TASK ITEM:
Everything in the data should be repeated exactly, save for the images.

DATA PROVIDED:

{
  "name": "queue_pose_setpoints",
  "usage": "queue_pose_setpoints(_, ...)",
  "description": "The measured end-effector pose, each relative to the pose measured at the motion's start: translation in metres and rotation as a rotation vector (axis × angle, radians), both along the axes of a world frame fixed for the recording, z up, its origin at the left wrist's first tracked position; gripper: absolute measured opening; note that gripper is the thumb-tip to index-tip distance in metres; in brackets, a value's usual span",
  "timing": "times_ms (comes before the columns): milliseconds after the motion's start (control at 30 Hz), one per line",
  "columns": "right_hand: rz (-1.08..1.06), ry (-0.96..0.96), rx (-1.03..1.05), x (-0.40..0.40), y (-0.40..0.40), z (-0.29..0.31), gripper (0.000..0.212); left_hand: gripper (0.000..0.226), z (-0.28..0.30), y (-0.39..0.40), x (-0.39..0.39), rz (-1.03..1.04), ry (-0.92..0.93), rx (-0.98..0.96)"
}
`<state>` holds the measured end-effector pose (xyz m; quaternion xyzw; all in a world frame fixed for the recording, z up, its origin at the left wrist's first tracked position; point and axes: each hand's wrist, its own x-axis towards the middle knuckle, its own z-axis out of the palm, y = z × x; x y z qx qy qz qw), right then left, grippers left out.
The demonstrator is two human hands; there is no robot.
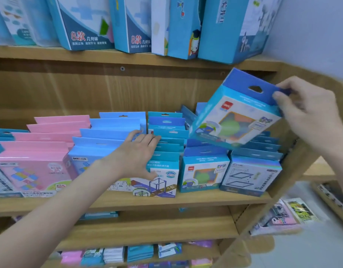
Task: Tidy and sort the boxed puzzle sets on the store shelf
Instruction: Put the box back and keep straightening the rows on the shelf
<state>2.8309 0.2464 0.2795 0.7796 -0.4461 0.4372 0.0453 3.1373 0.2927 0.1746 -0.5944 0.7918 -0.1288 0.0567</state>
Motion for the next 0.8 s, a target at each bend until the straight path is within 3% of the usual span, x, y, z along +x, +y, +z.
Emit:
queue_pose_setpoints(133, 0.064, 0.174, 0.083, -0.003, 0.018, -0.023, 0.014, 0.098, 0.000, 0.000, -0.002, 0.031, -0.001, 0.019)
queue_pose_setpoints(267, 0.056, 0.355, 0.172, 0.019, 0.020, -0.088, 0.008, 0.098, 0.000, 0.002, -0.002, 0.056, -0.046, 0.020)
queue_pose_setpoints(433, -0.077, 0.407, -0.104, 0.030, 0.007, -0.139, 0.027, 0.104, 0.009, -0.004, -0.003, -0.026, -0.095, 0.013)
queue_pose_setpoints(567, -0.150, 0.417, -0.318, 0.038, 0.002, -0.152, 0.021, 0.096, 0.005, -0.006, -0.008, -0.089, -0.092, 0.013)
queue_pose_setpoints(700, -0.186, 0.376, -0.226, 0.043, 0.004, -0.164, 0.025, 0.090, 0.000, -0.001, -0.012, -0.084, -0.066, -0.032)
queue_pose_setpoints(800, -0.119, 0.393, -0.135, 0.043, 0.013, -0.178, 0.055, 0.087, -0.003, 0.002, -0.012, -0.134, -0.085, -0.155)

WRITTEN RESPONSE:
{
  "name": "queue_pose_setpoints",
  "usage": "queue_pose_setpoints(_, ...)",
  "description": "The measured end-effector pose, each relative to the pose measured at the motion's start: translation in metres and rotation as a rotation vector (axis × angle, radians), both along the axes of a world frame fixed for the recording, z up, its origin at the left wrist's first tracked position; gripper: absolute measured opening; note that gripper is the thumb-tip to index-tip distance in metres; in brackets, a value's usual span",
  "timing": "times_ms (comes before the columns): milliseconds after the motion's start (control at 30 Hz), one per line",
  "columns": "right_hand: rz (-1.08..1.06), ry (-0.96..0.96), rx (-1.03..1.05), x (-0.40..0.40), y (-0.40..0.40), z (-0.29..0.31), gripper (0.000..0.212); left_hand: gripper (0.000..0.226), z (-0.28..0.30), y (-0.39..0.40), x (-0.39..0.39), rz (-1.03..1.04), ry (-0.92..0.93), rx (-0.98..0.96)"
}
`<state>` holds the measured end-effector pose (xyz m; quaternion xyzw; all in a world frame fixed for the recording, z up, its origin at the left wrist's first tracked position; point and axes: each hand's wrist, its own x-axis towards the middle knuckle, its own z-axis out of the palm, y = z × x; x y z qx qy qz qw), right then left, grippers left out.
The demonstrator is two human hands; there is no robot.
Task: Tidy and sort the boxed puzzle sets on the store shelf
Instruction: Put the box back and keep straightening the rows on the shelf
<state>2.8309 0.2464 0.2795 0.7796 -0.4461 0.4372 0.0453 3.1373 0.2927 0.1746 -0.5944 0.7918 -0.1288 0.0567</state>
Motion for the next 0.8 s, a target at each bend until the straight path is within 3% of the usual span, x, y, z along +x, +y, +z.
Emit:
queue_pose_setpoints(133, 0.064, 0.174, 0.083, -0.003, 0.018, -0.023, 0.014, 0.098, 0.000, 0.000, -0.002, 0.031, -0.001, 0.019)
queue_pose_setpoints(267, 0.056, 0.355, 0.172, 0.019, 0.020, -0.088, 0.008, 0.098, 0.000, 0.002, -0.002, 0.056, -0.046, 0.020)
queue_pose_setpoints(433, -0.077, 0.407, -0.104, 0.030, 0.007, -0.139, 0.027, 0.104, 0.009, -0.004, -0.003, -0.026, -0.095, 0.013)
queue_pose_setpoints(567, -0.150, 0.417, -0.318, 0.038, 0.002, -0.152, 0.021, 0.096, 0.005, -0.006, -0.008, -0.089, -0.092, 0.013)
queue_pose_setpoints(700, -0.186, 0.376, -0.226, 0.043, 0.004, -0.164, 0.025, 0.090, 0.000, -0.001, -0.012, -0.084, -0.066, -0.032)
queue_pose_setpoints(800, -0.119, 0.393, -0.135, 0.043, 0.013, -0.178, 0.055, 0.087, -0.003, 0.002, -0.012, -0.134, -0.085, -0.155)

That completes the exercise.